As an unpaid carer you may need financial advice .. here are some general guidelines.
Choosing An Advisor
Before you choose a financial advisor there is one important thing to remember. Ensure that whoever you deal with is regulated by the Financial Conduct Authority (FCA), which works to protect consumers from the harm that can be caused by bad conduct in the financial services industry.
To search and check that an advisor is regulated, you can use the search function within the Financial Services Register (https://www.fca.org.uk/firms/financial-services-register).
Financial advisors: what type?
If you are getting advice about investing your money, you need to know there are two different types of financial advisors. ‘independent’ and ‘restricted’ and this can affect the advice you are given.
Some advisors can offer the full range of financial products and providers available and are called ‘independent advisors’. But many advisors have chosen to offer ‘restricted advice’ and will focus on a limited selection of products and/or providers.
All financial providers have to be approved or authorised by the FCA. Both independent and restricted advisors must pass the same qualifications and meet the same requirements to ensure they are providing suitable advice.
An adviser or firm has to tell you in writing whether they offer independent or restricted advice, but if you are not sure which they offer you should ask for more information.
Independent financial advisors
An adviser or firm that provides independent advice is able to consider and recommend all types of retail investment products that could meet your needs and objectives.
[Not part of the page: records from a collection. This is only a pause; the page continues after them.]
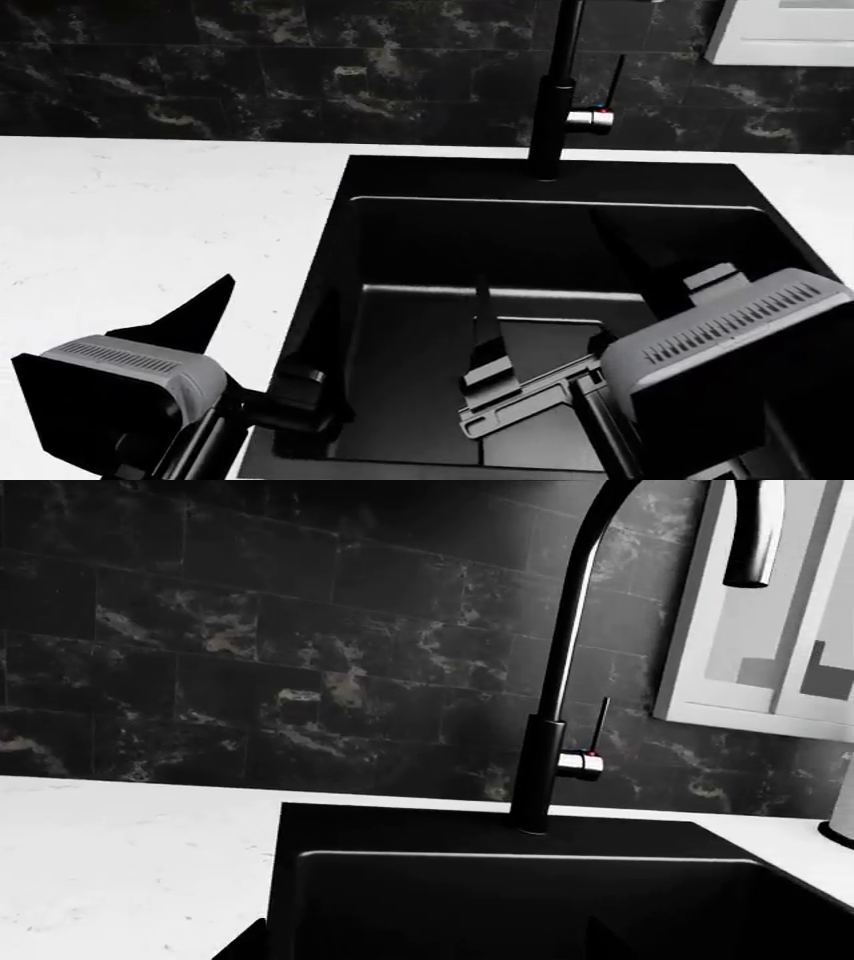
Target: Pick and place the shaker into the drawer. Then close the cabinet.
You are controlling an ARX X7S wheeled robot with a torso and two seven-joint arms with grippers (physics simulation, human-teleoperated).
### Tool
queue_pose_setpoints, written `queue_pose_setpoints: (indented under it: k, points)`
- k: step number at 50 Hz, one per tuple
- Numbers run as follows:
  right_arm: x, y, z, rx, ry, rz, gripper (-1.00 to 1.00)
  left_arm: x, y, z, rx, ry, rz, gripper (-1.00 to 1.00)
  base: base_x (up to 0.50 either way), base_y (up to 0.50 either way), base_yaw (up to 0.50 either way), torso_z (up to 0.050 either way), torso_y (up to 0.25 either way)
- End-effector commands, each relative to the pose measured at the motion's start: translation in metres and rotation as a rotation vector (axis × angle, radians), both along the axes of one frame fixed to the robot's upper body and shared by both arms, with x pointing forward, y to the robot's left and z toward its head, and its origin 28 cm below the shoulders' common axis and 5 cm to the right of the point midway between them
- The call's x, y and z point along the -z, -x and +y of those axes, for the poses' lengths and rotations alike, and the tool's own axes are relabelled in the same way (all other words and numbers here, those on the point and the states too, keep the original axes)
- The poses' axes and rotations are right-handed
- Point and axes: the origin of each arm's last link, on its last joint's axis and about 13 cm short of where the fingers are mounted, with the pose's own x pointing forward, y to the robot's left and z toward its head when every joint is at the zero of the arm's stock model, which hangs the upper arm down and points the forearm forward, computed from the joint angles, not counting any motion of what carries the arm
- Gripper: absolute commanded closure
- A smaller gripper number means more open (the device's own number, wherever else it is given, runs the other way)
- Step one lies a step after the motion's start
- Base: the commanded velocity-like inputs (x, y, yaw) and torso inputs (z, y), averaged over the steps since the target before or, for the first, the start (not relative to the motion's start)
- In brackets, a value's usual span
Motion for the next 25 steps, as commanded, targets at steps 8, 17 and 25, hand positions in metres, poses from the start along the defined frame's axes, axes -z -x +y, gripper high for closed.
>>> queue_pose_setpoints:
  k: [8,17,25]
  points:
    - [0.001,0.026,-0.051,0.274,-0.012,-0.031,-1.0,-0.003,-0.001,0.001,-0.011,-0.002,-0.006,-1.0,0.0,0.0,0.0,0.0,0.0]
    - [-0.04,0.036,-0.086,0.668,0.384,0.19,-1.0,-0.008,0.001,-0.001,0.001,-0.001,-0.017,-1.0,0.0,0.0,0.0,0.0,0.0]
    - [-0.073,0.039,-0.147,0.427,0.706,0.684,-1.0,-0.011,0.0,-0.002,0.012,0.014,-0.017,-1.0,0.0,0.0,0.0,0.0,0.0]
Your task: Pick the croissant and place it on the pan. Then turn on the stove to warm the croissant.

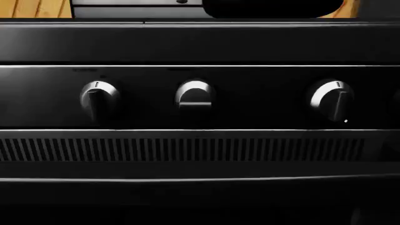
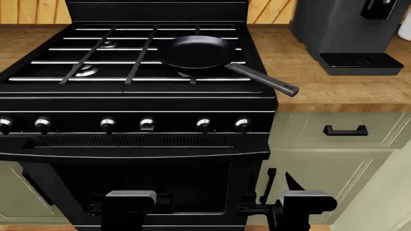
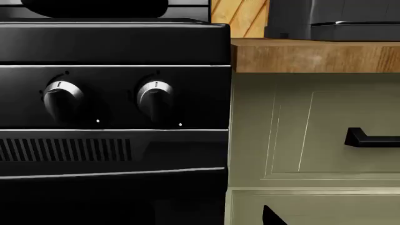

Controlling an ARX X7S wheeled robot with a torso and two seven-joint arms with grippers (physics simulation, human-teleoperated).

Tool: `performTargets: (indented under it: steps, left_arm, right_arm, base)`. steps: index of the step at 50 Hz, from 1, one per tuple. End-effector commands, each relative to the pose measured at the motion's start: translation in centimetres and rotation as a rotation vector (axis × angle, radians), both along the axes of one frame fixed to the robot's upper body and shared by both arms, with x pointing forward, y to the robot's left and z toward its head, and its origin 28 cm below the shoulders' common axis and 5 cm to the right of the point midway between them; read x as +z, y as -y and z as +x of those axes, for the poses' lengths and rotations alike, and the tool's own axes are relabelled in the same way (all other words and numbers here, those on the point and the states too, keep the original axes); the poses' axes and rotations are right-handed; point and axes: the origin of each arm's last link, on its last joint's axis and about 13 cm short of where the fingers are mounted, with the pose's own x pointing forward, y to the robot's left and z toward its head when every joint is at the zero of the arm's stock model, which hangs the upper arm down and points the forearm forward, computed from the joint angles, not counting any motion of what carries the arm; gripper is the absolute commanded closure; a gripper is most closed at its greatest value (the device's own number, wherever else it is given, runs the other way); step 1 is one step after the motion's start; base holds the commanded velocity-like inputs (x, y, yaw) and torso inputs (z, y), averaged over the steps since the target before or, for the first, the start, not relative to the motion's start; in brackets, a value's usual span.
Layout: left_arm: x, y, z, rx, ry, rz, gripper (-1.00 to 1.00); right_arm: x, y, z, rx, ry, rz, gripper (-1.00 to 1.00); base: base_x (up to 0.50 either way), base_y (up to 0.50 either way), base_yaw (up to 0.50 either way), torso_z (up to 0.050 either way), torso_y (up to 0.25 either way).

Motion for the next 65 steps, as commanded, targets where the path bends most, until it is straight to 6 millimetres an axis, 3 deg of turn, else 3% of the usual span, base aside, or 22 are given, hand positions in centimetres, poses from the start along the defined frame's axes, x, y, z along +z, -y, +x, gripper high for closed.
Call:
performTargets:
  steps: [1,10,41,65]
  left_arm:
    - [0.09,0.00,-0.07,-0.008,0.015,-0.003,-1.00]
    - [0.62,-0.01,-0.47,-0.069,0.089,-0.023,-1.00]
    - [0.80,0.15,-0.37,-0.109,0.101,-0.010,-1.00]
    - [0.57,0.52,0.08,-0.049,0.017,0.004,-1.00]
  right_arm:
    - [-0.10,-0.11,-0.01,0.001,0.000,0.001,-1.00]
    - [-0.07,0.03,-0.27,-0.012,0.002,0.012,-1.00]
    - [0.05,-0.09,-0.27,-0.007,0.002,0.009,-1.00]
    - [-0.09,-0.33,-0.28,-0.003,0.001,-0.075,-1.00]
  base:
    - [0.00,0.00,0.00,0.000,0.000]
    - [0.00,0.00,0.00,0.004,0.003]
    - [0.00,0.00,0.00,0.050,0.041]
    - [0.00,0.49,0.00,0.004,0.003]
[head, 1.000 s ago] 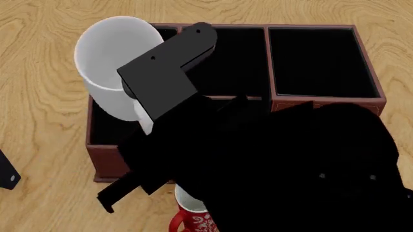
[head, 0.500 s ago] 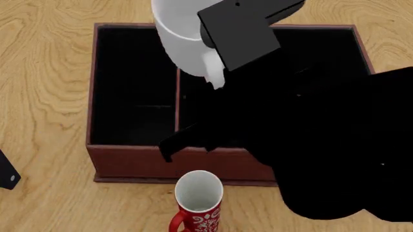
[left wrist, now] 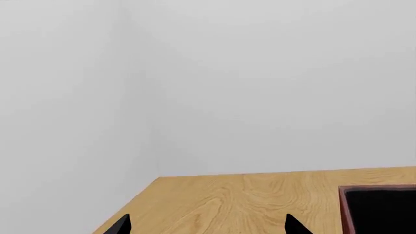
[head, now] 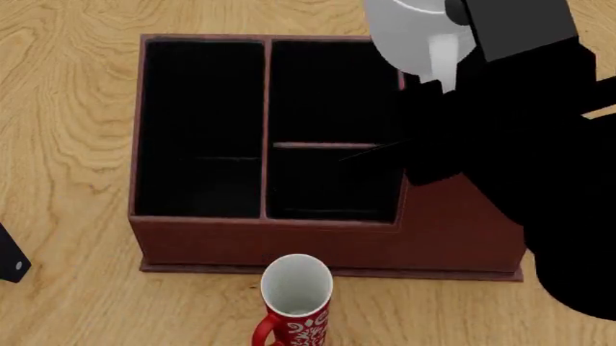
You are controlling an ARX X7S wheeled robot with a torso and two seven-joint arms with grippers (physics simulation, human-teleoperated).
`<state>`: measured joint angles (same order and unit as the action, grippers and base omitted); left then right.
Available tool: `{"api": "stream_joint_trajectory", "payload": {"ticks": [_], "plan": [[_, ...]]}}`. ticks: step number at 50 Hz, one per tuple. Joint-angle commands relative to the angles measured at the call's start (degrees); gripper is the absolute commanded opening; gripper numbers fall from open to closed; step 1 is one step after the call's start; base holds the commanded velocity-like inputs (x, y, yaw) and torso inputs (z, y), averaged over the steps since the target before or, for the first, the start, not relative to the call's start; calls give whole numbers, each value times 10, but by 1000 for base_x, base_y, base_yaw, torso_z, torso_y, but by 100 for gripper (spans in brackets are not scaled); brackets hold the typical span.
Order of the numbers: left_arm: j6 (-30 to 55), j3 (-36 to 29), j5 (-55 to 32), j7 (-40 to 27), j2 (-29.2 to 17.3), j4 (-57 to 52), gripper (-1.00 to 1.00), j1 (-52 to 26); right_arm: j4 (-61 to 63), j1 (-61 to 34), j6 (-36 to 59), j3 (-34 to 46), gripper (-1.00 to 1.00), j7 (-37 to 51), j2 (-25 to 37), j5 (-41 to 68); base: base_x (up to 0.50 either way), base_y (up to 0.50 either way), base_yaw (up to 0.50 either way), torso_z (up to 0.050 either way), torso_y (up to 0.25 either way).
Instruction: Pick up the white mug and place it to the right of the caddy.
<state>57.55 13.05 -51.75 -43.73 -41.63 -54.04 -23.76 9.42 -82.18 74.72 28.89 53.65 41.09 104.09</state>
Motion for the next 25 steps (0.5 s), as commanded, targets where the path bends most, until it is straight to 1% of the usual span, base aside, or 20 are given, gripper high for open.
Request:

Independent advisers will also consider products from across the market and have to give unbiased and unrestricted advice. An independent adviser may also be called an ‘independent financial adviser’ or ‘IFA’.
If you’re looking for general advice about your financial situation, an independent advisor would probably be best for you as they will have full access to the full range of products across the market.
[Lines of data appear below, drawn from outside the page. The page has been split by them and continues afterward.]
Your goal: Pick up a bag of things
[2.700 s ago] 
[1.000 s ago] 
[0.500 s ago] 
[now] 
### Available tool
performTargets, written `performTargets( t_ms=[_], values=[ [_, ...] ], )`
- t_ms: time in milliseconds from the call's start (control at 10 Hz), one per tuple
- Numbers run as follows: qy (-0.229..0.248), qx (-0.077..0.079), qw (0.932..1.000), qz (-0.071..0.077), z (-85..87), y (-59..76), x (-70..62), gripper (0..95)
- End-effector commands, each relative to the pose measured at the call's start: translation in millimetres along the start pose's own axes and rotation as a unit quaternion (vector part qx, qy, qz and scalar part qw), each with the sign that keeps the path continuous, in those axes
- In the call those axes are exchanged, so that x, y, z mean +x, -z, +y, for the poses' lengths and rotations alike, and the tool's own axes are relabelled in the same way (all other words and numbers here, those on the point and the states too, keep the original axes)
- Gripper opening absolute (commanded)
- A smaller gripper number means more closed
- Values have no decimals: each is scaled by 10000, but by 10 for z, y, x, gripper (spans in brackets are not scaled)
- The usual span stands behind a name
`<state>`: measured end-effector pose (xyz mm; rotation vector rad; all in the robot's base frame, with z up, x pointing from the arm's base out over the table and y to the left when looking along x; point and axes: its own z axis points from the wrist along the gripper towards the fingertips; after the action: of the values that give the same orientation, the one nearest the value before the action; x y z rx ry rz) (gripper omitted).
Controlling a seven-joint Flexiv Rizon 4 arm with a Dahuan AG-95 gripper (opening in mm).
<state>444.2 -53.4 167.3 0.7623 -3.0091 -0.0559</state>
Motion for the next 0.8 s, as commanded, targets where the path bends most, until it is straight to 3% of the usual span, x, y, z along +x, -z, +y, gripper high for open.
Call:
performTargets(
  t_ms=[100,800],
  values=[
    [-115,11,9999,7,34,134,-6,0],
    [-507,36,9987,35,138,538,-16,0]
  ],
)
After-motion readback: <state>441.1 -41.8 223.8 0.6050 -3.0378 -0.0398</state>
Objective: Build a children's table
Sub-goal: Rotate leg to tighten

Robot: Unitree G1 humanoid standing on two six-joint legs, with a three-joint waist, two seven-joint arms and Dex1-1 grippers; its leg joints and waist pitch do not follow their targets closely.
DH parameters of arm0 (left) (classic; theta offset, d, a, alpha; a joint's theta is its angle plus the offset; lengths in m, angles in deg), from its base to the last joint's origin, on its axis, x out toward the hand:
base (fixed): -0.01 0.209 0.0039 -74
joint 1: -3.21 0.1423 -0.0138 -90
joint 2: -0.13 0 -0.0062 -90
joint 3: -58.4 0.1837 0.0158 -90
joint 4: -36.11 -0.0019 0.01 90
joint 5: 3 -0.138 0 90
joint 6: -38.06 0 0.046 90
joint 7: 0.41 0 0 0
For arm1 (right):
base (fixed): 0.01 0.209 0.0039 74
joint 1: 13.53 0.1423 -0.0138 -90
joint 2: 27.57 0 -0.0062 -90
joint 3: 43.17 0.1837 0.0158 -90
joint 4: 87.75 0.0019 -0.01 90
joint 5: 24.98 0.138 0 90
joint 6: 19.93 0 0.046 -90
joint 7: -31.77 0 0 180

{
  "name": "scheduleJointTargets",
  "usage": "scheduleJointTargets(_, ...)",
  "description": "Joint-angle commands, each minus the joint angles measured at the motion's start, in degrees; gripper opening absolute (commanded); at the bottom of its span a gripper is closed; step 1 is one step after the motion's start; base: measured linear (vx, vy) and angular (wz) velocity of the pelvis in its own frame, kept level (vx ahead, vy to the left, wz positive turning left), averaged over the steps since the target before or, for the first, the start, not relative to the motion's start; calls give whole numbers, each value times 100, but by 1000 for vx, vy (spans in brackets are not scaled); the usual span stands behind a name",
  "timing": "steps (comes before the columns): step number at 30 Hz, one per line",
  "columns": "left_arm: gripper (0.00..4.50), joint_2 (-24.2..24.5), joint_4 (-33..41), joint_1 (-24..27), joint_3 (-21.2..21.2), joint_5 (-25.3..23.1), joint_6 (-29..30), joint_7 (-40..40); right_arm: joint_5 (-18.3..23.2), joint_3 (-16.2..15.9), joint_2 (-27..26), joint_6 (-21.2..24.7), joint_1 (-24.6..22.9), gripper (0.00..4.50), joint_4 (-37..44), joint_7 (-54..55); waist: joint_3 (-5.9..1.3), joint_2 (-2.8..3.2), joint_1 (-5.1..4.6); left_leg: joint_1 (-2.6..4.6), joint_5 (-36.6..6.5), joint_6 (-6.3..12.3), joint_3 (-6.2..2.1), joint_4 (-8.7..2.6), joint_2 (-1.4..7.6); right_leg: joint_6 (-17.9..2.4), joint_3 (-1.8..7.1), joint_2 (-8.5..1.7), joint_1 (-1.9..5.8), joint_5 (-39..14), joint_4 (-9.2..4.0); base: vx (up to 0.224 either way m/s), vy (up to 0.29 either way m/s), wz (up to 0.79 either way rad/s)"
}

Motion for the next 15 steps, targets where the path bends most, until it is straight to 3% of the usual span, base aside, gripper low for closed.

Restricted financial advisors
A restricted adviser or firm can only recommend certain products, product providers, or both. The adviser or firm has to clearly explain the nature of the restriction. If you are not sure you should ask for further information, but some examples of restricted advice are where:
*The adviser works with one product provider and only considers products that company offers
*The adviser considers products from several, but not all product providers
*The adviser can recommend one or some types of products, but not all retail investment products
*The adviser has chosen to focus on a particular market, such as pensions, and considers products from all providers within that market
*Restricted advisors and firms cannot describe the advice they offer as being ‘independent’.
Financial advisors – independent or restricted – what is best?
Under FCA rules, all advisors must also ask you detailed questions (called a ‘fact find’) to understand your financial circumstances and attitude to risk. They must use this information to understand which product or products would be suitable for you before recommending anything.
Therefore, the quality of the advice you receive will be the same, whichever type of adviser you go for. The only difference is that advisors offering a restricted service may be looking at products from a narrower range. You need to weigh this up against other factors such as cost and convenience. See below for how financial advisors are paid.
Whichever type of advisor you go for; you have the rights if a product they recommend turns out to be unsuitable for you. You don’t have this level of protection if you buy without getting advice.
Financial advisors – comparing the costs
Financial advice has never been free, and, in the past, it was not always clear how advisers were paid. Commission was usually paid as a percentage of your investment, typically 1 to 8%. So if you made a £10,000 investment, £100 to £800 could be paid to the adviser. This would come out of the money you invested.
From 2013, the advisor has to explain to you how much their advice will cost and discuss and agree with you and how you will pay for it. This way you know exactly what you are paying and that the advice you receive is not influenced by how much your adviser could earn from the investment. The majority are paid by whichever company you borrow or invest from.